[[ INFORMATION, beginning ]]

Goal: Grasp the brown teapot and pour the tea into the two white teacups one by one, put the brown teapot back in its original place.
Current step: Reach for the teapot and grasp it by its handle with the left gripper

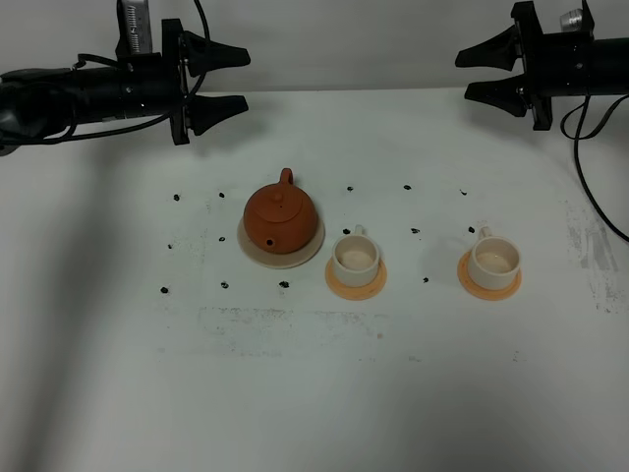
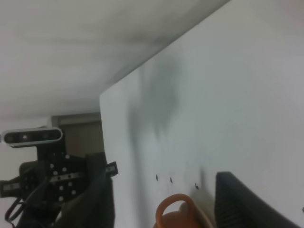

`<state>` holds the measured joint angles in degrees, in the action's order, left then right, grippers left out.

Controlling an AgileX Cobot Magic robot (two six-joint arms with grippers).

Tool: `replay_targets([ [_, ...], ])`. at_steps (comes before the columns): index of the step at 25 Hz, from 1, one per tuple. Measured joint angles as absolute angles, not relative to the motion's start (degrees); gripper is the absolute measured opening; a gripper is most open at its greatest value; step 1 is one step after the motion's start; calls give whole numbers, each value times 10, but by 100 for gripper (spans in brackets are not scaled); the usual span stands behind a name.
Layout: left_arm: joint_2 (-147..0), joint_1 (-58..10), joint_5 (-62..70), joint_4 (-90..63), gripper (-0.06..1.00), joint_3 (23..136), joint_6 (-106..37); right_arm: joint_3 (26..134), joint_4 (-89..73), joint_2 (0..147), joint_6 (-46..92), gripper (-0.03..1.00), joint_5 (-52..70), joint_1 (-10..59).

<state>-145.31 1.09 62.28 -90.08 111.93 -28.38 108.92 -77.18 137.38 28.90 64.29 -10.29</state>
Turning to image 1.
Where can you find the right white teacup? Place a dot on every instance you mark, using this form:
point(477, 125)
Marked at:
point(494, 261)

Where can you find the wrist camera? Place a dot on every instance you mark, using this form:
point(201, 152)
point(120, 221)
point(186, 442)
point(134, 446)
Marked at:
point(134, 27)
point(578, 20)

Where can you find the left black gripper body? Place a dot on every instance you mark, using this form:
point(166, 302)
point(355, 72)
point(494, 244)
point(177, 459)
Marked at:
point(153, 84)

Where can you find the left white teacup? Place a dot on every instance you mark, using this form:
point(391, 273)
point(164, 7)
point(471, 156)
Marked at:
point(355, 258)

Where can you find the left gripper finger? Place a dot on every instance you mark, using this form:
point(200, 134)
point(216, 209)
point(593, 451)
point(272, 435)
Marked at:
point(205, 56)
point(205, 112)

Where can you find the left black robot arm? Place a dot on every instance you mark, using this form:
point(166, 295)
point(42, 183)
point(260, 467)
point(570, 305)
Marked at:
point(102, 97)

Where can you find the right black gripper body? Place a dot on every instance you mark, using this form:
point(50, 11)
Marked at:
point(555, 64)

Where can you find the white teacup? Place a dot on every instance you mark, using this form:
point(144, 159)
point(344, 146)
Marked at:
point(355, 258)
point(494, 261)

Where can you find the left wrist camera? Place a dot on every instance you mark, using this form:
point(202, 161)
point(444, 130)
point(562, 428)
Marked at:
point(134, 27)

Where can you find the brown clay teapot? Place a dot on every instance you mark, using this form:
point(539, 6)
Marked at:
point(280, 218)

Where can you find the orange coaster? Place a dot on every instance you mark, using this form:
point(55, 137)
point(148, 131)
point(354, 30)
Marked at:
point(476, 290)
point(356, 293)

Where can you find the right orange coaster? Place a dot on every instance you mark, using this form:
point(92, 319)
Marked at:
point(476, 290)

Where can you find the beige teapot saucer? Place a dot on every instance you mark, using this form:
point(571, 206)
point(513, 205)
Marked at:
point(276, 260)

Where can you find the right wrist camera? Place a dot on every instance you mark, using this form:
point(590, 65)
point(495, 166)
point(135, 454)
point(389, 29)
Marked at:
point(578, 20)

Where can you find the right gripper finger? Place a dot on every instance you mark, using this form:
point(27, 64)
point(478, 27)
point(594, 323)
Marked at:
point(499, 52)
point(503, 94)

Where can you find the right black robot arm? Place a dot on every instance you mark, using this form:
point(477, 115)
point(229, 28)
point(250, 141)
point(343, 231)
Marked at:
point(608, 67)

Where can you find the left orange coaster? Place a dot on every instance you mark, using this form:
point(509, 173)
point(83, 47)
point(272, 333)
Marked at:
point(356, 293)

[[ INFORMATION, end ]]

## GOAL OF THE EXERCISE
Print the entire listing above verbatim. No picture should be included.

## SOLUTION FOR THIS EXERCISE
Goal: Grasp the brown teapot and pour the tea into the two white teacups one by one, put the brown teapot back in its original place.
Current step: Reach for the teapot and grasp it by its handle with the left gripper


`<state>` holds the measured joint angles in degrees, in the action's order, left then right, grippers left out.

Controlling an AgileX Cobot Magic robot (two six-joint arms with grippers).

Tool: `replay_targets([ [_, ...], ])`. at_steps (comes before the columns): index of the step at 25 Hz, from 1, one per tuple. Measured joint angles as absolute angles, not relative to the motion's start (degrees); gripper is the absolute measured opening; a gripper is most open at its greatest value; step 1 is one step after the motion's start; calls give whole numbers, each value times 10, but by 100 for gripper (spans in brackets are not scaled); the usual span stands behind a name.
Layout: left_arm: joint_2 (-147..0), joint_1 (-58..10), joint_5 (-62..70), joint_4 (-90..63), gripper (-0.06..1.00), joint_3 (23..136), joint_6 (-106..37); right_arm: joint_3 (26..134), joint_4 (-89..73), joint_2 (0..147), joint_6 (-46..92), gripper (-0.03..1.00), joint_5 (-52..70), joint_1 (-10..59).

<state>-145.31 1.09 62.28 -90.08 111.93 -28.38 108.92 -77.18 137.38 28.90 64.29 -10.29</state>
Turning to image 1.
Where can you find the right white teacup? Place a dot on every instance you mark, using this form:
point(477, 125)
Marked at:
point(494, 261)

Where can you find the wrist camera? Place a dot on every instance you mark, using this form:
point(201, 152)
point(120, 221)
point(186, 442)
point(134, 446)
Marked at:
point(134, 27)
point(578, 20)

Where can you find the left black gripper body? Place a dot on every instance you mark, using this form:
point(166, 302)
point(355, 72)
point(494, 244)
point(177, 459)
Marked at:
point(153, 84)

Where can you find the left white teacup? Place a dot on every instance you mark, using this form:
point(391, 273)
point(164, 7)
point(471, 156)
Marked at:
point(355, 258)

Where can you find the left gripper finger? Place a dot on every instance you mark, using this form:
point(200, 134)
point(216, 209)
point(593, 451)
point(272, 435)
Marked at:
point(205, 56)
point(205, 112)

Where can you find the left black robot arm? Place a dot on every instance you mark, using this form:
point(166, 295)
point(42, 183)
point(260, 467)
point(570, 305)
Marked at:
point(102, 97)

Where can you find the right black gripper body? Place a dot on every instance you mark, using this form:
point(50, 11)
Marked at:
point(555, 64)

Where can you find the white teacup? Place a dot on every instance you mark, using this form:
point(144, 159)
point(344, 146)
Marked at:
point(355, 258)
point(494, 261)

Where can you find the left wrist camera? Place a dot on every instance you mark, using this form:
point(202, 161)
point(444, 130)
point(562, 428)
Marked at:
point(134, 27)

Where can you find the brown clay teapot? Place a dot on every instance you mark, using this form:
point(539, 6)
Marked at:
point(280, 218)

Where can you find the orange coaster? Place a dot on every instance you mark, using this form:
point(55, 137)
point(148, 131)
point(354, 30)
Marked at:
point(476, 290)
point(356, 293)

Where can you find the right orange coaster? Place a dot on every instance you mark, using this form:
point(92, 319)
Marked at:
point(476, 290)

Where can you find the beige teapot saucer? Place a dot on every instance you mark, using this form:
point(571, 206)
point(513, 205)
Marked at:
point(276, 260)

Where can you find the right wrist camera? Place a dot on every instance you mark, using this form:
point(590, 65)
point(495, 166)
point(135, 454)
point(389, 29)
Marked at:
point(578, 20)

Where can you find the right gripper finger? Place a dot on every instance you mark, using this form:
point(27, 64)
point(478, 27)
point(594, 323)
Marked at:
point(499, 52)
point(503, 94)

Where can you find the right black robot arm? Place a dot on every instance you mark, using this form:
point(477, 115)
point(229, 28)
point(250, 141)
point(343, 231)
Marked at:
point(608, 67)

Where can you find the left orange coaster? Place a dot on every instance you mark, using this form:
point(509, 173)
point(83, 47)
point(272, 333)
Marked at:
point(356, 293)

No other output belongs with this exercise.